I've been wanting to ask something - I fear it's going to be a clumsy question, but I hope I can expresss it, because I've been wanting to read more and delve a little deeper into the theological details.

1. Is there a name for branch of theology that deals specifically with "the big picture" ... God's relationship with creation (spiritual and material), details concerning the fall, atonement, redemption, the condition of the material world under sin, and those kinds of things? I hope I'm expressing myself well enough to get an answer, if there is one.

2. Any particular recommended sources for reading such things? Not TOO convoluted and hard to understand, but I'm looking for some detail, and the understanding behind it. If they quote Church fathers, councils, etc. to back up their statements, so much the better, but not absolutely necessary (just might make worthwhile research to have on the shelf in that case as opposed to something to read and learn for now).

I've been wanting to ask this for several days, but just received a reply to a post of mine where I'd like to check what I think I know before replying. I realize a book recommendation would come too late for this discussion, but it does give me more motive to get a bit deeper into it, since I encounter such discussions from time to time.

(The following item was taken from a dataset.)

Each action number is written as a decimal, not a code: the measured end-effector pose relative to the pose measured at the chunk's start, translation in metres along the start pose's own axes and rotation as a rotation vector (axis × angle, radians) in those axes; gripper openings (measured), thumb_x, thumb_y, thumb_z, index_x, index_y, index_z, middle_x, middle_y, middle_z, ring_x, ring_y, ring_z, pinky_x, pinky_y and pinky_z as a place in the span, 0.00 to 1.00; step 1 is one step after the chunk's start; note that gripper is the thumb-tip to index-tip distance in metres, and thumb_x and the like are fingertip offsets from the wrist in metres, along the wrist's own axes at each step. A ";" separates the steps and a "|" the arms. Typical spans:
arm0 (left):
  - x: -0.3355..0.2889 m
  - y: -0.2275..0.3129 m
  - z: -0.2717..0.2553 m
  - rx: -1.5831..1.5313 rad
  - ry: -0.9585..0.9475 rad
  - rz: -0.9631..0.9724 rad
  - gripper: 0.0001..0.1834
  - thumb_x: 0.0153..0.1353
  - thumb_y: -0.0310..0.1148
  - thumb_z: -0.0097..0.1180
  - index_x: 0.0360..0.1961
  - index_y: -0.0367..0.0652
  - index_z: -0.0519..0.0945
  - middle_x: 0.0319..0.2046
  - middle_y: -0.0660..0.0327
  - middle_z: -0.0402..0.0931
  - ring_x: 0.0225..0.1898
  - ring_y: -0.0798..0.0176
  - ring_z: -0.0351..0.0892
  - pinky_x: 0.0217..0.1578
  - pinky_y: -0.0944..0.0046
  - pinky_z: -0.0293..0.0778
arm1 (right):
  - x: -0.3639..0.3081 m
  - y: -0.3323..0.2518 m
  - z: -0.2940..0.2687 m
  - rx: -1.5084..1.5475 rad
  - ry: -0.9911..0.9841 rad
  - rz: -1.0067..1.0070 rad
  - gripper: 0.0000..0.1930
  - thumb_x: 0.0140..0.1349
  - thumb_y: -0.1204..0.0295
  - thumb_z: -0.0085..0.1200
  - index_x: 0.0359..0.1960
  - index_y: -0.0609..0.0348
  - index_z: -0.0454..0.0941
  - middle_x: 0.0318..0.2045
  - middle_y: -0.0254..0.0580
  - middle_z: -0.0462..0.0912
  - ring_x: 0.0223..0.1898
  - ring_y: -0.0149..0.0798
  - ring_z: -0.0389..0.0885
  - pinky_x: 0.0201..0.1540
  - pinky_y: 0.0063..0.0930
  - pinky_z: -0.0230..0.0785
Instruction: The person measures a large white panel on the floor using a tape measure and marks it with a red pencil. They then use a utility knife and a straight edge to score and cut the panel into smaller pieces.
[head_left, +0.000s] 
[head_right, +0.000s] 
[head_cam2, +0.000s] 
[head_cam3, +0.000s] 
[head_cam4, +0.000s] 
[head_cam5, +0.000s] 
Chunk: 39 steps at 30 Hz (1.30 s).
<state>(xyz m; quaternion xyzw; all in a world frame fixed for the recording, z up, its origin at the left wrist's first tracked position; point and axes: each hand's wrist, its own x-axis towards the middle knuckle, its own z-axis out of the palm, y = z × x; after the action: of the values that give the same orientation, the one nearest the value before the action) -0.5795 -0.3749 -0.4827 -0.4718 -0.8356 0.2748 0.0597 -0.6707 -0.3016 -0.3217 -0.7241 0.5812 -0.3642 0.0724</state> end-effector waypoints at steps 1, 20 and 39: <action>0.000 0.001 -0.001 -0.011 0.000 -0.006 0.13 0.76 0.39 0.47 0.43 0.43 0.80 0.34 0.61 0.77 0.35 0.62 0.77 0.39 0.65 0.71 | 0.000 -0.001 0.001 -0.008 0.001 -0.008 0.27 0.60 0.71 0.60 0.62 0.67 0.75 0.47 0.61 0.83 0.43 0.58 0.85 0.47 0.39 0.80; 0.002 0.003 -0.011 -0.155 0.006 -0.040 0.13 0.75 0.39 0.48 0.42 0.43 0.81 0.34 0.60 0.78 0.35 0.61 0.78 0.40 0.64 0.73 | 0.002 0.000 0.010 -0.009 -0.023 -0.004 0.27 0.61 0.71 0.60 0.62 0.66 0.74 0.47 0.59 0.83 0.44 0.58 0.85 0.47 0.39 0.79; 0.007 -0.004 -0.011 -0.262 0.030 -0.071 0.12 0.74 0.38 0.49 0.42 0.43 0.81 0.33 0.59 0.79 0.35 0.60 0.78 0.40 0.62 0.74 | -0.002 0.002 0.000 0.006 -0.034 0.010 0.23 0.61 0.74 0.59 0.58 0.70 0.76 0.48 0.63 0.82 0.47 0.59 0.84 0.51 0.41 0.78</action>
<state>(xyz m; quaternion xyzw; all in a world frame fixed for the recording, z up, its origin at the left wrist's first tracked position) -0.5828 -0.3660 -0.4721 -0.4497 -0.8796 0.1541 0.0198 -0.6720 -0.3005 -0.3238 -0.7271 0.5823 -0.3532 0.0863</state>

Also, if I'm making no sense in the question, a link to the post that I'm talking about might help explain part of what I'm trying to sort out.

https://www.christianforums.com/thr...blical-narrative.8042762/page-3#post-72250213 (It's currently post 56, which should be a reply to one of my posts which appears just before it, in case your CF sometimes takes you near the post but not to it, as mine sometimes does. :) )

Thanks so much for any info!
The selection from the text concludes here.